Beginning this week, Buttenheim along with Penn Medicine’s Kevin Volpp, MD, PhD, will join 11 other academics in reviewing the evidence of how behavioral economics principles have successfully or unsuccessfully been applied in various fields over the last decade. The goal is to identify insights that can help direct future research related to public health, chronic illness, economic well-being, and global climate change.

Buttenheim will co-chair the new “Future Directions for Applying Behavioral Economics to Policy” committee. “Given ongoing policy interest in applying behavioral economics to pressing social problems, this consensus committee is launching at the perfect moment.
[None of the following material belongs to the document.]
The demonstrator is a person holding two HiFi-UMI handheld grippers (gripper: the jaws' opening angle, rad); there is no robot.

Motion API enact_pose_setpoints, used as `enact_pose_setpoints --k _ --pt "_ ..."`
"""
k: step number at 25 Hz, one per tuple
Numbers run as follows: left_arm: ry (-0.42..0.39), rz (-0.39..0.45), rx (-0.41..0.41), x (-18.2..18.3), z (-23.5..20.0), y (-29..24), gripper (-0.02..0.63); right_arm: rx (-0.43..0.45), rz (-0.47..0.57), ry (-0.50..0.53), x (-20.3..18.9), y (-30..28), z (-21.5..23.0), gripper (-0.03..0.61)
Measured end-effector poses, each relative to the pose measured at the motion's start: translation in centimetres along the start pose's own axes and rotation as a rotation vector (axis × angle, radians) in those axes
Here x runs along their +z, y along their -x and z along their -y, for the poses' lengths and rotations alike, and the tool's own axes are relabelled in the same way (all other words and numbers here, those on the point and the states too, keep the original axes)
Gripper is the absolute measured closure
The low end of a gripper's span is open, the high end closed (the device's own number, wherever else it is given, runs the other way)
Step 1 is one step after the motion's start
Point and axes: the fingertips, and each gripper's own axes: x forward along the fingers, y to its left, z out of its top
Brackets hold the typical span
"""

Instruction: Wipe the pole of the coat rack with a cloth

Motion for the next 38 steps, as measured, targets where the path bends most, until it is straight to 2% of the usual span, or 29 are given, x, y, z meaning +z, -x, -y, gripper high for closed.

I’m excited to be co-chairing the committee as a social scientist trained in public health – the interdisciplinary perspective on these important issues will be critical,” she said.

Buttenheim is the Director of Engagement at Penn LDI, Scientific Director of the Penn Center for Health Incentives and Behavioral Economics (CHIBE), and the behavioral design lead for Indlela, an HIV-focused nudge unit based in South Africa.

Volpp is a Professor at the Perelman School of Medicine and at The Wharton School, and is the Director of the Penn Center for Health Incentives and Behavioral Economics (CHIBE). CHIBE is one of the country’s leading centers for behavioral economics research.